*** Available records ***

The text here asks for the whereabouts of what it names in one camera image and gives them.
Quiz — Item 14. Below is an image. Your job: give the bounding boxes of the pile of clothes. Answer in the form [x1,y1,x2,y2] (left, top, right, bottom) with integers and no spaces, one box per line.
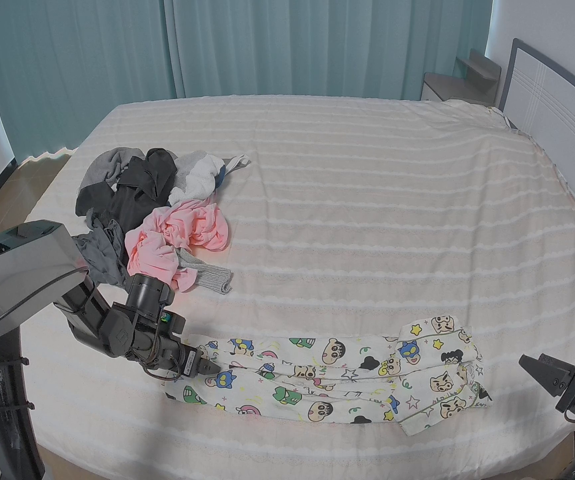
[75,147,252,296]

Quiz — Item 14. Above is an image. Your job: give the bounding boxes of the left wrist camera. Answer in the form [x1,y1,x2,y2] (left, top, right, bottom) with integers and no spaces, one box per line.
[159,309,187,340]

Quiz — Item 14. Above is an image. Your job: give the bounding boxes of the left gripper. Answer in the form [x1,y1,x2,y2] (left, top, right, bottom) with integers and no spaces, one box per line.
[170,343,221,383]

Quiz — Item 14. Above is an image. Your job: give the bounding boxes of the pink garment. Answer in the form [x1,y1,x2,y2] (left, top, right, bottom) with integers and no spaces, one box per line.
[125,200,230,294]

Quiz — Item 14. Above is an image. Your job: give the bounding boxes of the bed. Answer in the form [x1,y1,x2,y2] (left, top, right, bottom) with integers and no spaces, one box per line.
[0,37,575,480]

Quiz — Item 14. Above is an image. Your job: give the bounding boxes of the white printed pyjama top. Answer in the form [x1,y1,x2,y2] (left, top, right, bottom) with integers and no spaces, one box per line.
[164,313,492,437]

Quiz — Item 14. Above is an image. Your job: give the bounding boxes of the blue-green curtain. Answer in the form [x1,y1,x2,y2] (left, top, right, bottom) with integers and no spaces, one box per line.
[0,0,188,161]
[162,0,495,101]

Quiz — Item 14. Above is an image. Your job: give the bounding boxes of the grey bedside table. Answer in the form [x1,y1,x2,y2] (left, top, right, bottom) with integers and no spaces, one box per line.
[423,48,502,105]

***

• Requirement:
Please return every line from the one that contains "of the blue-green" through the end of the entries, exactly, leaving out all others.

• Exercise solution:
Quiz — Item 14. Above is an image. Your job: give the bounding boxes of the blue-green curtain. Answer in the form [x1,y1,x2,y2] (left, top, right, bottom) with integers and no spaces, one box per line.
[0,0,188,161]
[162,0,495,101]

Quiz — Item 14. Above is an image. Your job: give the bounding boxes of the grey bedside table. Answer in the form [x1,y1,x2,y2] (left, top, right, bottom) with integers and no spaces, one box per line.
[423,48,502,105]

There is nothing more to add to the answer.